Record excerpts:
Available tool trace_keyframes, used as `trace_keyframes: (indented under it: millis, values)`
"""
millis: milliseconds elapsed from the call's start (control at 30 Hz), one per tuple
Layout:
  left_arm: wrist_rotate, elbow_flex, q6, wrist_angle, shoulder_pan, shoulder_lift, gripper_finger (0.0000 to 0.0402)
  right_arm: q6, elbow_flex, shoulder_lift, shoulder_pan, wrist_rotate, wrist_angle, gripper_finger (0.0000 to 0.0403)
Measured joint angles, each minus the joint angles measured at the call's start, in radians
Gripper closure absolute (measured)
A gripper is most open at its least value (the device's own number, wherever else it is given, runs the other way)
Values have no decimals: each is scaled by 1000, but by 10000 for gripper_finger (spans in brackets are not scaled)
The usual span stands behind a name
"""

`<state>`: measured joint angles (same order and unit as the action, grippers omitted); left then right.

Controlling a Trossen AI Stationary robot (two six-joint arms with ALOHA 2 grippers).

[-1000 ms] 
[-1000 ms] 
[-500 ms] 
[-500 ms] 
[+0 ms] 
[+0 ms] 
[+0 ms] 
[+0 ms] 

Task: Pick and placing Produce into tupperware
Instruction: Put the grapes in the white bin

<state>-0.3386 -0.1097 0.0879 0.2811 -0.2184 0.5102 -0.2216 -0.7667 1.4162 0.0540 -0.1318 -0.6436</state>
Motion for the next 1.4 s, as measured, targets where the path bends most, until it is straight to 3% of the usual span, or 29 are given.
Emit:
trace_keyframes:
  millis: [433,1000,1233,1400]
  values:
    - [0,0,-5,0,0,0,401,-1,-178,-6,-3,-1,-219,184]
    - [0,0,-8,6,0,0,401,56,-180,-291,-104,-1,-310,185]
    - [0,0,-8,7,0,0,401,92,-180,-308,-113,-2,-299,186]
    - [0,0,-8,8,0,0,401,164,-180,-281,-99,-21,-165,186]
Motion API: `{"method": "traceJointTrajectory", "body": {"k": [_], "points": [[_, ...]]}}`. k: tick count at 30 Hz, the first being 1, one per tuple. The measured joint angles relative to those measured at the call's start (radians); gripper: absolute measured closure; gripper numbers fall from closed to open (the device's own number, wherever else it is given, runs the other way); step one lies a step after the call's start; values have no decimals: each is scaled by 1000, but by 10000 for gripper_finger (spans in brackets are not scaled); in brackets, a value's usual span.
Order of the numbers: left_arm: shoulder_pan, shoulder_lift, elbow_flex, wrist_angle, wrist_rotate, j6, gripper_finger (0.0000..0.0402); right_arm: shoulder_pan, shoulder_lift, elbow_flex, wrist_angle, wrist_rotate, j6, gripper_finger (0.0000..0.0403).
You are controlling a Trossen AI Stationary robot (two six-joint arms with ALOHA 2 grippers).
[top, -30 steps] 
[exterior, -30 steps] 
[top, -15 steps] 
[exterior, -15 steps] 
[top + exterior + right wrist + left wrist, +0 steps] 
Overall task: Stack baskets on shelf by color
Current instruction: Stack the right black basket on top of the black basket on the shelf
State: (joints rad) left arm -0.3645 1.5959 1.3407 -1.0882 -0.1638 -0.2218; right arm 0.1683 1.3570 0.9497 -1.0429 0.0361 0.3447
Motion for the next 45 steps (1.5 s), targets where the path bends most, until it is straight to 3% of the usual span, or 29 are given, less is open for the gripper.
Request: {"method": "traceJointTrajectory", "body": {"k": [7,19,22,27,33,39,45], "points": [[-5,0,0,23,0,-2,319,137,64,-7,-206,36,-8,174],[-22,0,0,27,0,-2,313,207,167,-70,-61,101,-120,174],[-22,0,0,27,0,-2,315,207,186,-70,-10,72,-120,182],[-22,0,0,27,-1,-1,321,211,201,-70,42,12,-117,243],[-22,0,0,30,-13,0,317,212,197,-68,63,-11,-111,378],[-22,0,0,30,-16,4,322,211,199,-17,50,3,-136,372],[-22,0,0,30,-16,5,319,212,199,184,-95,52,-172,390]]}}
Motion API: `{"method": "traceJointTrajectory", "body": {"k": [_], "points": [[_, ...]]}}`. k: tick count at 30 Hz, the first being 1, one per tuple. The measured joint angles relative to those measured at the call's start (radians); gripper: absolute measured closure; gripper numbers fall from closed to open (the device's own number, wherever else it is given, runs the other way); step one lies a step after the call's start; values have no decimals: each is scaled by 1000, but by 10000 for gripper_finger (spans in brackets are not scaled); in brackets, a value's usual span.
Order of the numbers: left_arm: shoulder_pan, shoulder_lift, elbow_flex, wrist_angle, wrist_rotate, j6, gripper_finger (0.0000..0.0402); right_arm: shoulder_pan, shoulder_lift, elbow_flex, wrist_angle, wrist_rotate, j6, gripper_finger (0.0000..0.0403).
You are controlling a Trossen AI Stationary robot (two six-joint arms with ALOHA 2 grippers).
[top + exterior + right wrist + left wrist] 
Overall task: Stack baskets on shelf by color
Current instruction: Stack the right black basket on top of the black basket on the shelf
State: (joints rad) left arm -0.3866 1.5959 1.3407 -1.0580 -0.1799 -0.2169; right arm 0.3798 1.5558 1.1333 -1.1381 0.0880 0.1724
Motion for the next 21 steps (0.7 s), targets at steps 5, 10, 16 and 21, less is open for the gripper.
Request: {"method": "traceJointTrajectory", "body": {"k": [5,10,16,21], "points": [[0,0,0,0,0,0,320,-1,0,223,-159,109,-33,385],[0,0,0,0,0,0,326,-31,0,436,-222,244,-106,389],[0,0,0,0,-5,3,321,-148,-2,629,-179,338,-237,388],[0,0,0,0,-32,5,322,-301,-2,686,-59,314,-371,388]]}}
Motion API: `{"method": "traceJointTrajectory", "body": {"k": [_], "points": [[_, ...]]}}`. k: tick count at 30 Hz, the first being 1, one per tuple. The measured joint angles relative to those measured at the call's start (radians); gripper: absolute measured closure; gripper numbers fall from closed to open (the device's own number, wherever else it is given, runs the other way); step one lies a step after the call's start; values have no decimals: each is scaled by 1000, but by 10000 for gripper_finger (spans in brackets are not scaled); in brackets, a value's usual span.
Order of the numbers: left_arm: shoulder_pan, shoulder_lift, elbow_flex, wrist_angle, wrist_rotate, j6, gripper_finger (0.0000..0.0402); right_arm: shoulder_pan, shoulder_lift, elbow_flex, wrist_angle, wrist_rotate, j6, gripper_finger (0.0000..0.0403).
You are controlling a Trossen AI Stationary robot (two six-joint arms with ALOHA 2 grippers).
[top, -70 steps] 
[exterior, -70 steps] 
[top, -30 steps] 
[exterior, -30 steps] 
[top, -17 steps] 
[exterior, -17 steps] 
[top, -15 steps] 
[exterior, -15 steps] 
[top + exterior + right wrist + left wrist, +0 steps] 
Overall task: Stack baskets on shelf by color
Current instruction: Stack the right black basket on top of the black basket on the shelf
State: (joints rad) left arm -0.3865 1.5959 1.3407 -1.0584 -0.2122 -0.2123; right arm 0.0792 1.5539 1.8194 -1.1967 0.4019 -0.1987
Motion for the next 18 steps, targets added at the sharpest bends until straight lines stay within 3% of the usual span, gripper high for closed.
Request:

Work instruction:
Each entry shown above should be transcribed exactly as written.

Completed task:
Available tool trace_keyframes, used as `trace_keyframes: (indented under it: millis, values)`
"""
millis: milliseconds elapsed from the call's start (control at 30 Hz), one per tuple
Layout:
  left_arm: wrist_rotate, elbow_flex, q6, wrist_angle, shoulder_pan, shoulder_lift, gripper_finger (0.0000 to 0.0402)
  right_arm: q6, elbow_flex, shoulder_lift, shoulder_pan, wrist_rotate, wrist_angle, gripper_finger (0.0000 to 0.0403)
Measured joint angles, each minus the joint angles measured at the call's start, in radians
Gripper closure absolute (measured)
A gripper is most open at its least value (the device's own number, wherever else it is given, runs the other way)
Values have no decimals: each is scaled by 1000, but by 10000 for gripper_finger (spans in brackets are not scaled)
The usual span stands behind a name
"""

`<state>`: measured joint angles (same order and unit as the action, grippers omitted); left then right.

Controlling a Trossen AI Stationary robot (two six-joint arms with ALOHA 2 grippers).

[-1000 ms] 
[-1000 ms] 
[-500 ms] 
[-500 ms] 
[+0 ms] 
[+0 ms] 
[+0 ms] 
[+0 ms] 

Task: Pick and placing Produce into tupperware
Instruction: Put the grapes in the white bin

<state>-0.3386 -0.1097 0.0879 0.2811 -0.2184 0.5102 -0.2216 -0.7667 1.4162 0.0540 -0.1318 -0.6436</state>
Motion for the next 1.4 s, as measured, targets where the path bends most, until it is straight to 3% of the usual span, or 29 are given.
Emit:
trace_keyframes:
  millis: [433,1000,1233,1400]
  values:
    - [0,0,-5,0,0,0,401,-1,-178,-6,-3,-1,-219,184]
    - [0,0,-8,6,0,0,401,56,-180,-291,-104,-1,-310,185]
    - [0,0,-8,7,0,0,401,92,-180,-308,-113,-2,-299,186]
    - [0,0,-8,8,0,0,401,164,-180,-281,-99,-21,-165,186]
Motion API: `{"method": "traceJointTrajectory", "body": {"k": [_], "points": [[_, ...]]}}`. k: tick count at 30 Hz, the first being 1, one per tuple. The measured joint angles relative to those measured at the call's start (radians); gripper: absolute measured closure; gripper numbers fall from closed to open (the device's own number, wherever else it is given, runs the other way); step one lies a step after the call's start; values have no decimals: each is scaled by 1000, but by 10000 for gripper_finger (spans in brackets are not scaled); in brackets, a value's usual span.
Order of the numbers: left_arm: shoulder_pan, shoulder_lift, elbow_flex, wrist_angle, wrist_rotate, j6, gripper_finger (0.0000..0.0402); right_arm: shoulder_pan, shoulder_lift, elbow_flex, wrist_angle, wrist_rotate, j6, gripper_finger (0.0000..0.0403).
You are controlling a Trossen AI Stationary robot (two six-joint arms with ALOHA 2 grippers).
[top, -30 steps] 
[exterior, -30 steps] 
[top, -15 steps] 
[exterior, -15 steps] 
[top + exterior + right wrist + left wrist, +0 steps] 
Overall task: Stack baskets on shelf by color
Current instruction: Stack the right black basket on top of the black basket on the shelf
State: (joints rad) left arm -0.3645 1.5959 1.3407 -1.0882 -0.1638 -0.2218; right arm 0.1683 1.3570 0.9497 -1.0429 0.0361 0.3447
Motion for the next 45 steps (1.5 s), targets where the path bends most, until it is straight to 3% of the usual span, or 29 are given, less is open for the gripper.
Request: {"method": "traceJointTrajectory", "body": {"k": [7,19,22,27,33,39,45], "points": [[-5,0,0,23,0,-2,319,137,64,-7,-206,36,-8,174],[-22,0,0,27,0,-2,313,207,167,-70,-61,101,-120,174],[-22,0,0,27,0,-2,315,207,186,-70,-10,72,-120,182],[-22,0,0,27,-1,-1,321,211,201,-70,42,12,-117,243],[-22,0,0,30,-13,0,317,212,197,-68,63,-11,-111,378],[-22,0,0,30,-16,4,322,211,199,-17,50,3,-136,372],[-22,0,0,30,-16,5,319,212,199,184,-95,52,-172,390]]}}
Motion API: `{"method": "traceJointTrajectory", "body": {"k": [_], "points": [[_, ...]]}}`. k: tick count at 30 Hz, the first being 1, one per tuple. The measured joint angles relative to those measured at the call's start (radians); gripper: absolute measured closure; gripper numbers fall from closed to open (the device's own number, wherever else it is given, runs the other way); step one lies a step after the call's start; values have no decimals: each is scaled by 1000, but by 10000 for gripper_finger (spans in brackets are not scaled); in brackets, a value's usual span.
Order of the numbers: left_arm: shoulder_pan, shoulder_lift, elbow_flex, wrist_angle, wrist_rotate, j6, gripper_finger (0.0000..0.0402); right_arm: shoulder_pan, shoulder_lift, elbow_flex, wrist_angle, wrist_rotate, j6, gripper_finger (0.0000..0.0403).
You are controlling a Trossen AI Stationary robot (two six-joint arms with ALOHA 2 grippers).
[top + exterior + right wrist + left wrist] 
Overall task: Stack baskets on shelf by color
Current instruction: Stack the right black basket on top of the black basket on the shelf
State: (joints rad) left arm -0.3866 1.5959 1.3407 -1.0580 -0.1799 -0.2169; right arm 0.3798 1.5558 1.1333 -1.1381 0.0880 0.1724
Motion for the next 21 steps (0.7 s), targets at steps 5, 10, 16 and 21, less is open for the gripper.
Request: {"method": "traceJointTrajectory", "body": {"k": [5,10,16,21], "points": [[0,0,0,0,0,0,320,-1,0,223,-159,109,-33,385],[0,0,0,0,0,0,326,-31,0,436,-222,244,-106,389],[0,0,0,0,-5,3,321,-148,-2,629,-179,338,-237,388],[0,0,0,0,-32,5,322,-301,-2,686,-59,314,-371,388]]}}
Motion API: `{"method": "traceJointTrajectory", "body": {"k": [_], "points": [[_, ...]]}}`. k: tick count at 30 Hz, the first being 1, one per tuple. The measured joint angles relative to those measured at the call's start (radians); gripper: absolute measured closure; gripper numbers fall from closed to open (the device's own number, wherever else it is given, runs the other way); step one lies a step after the call's start; values have no decimals: each is scaled by 1000, but by 10000 for gripper_finger (spans in brackets are not scaled); in brackets, a value's usual span.
Order of the numbers: left_arm: shoulder_pan, shoulder_lift, elbow_flex, wrist_angle, wrist_rotate, j6, gripper_finger (0.0000..0.0402); right_arm: shoulder_pan, shoulder_lift, elbow_flex, wrist_angle, wrist_rotate, j6, gripper_finger (0.0000..0.0403).
You are controlling a Trossen AI Stationary robot (two six-joint arms with ALOHA 2 grippers).
[top, -70 steps] 
[exterior, -70 steps] 
[top, -30 steps] 
[exterior, -30 steps] 
[top, -17 steps] 
[exterior, -17 steps] 
[top, -15 steps] 
[exterior, -15 steps] 
[top + exterior + right wrist + left wrist, +0 steps] 
Overall task: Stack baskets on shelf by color
Current instruction: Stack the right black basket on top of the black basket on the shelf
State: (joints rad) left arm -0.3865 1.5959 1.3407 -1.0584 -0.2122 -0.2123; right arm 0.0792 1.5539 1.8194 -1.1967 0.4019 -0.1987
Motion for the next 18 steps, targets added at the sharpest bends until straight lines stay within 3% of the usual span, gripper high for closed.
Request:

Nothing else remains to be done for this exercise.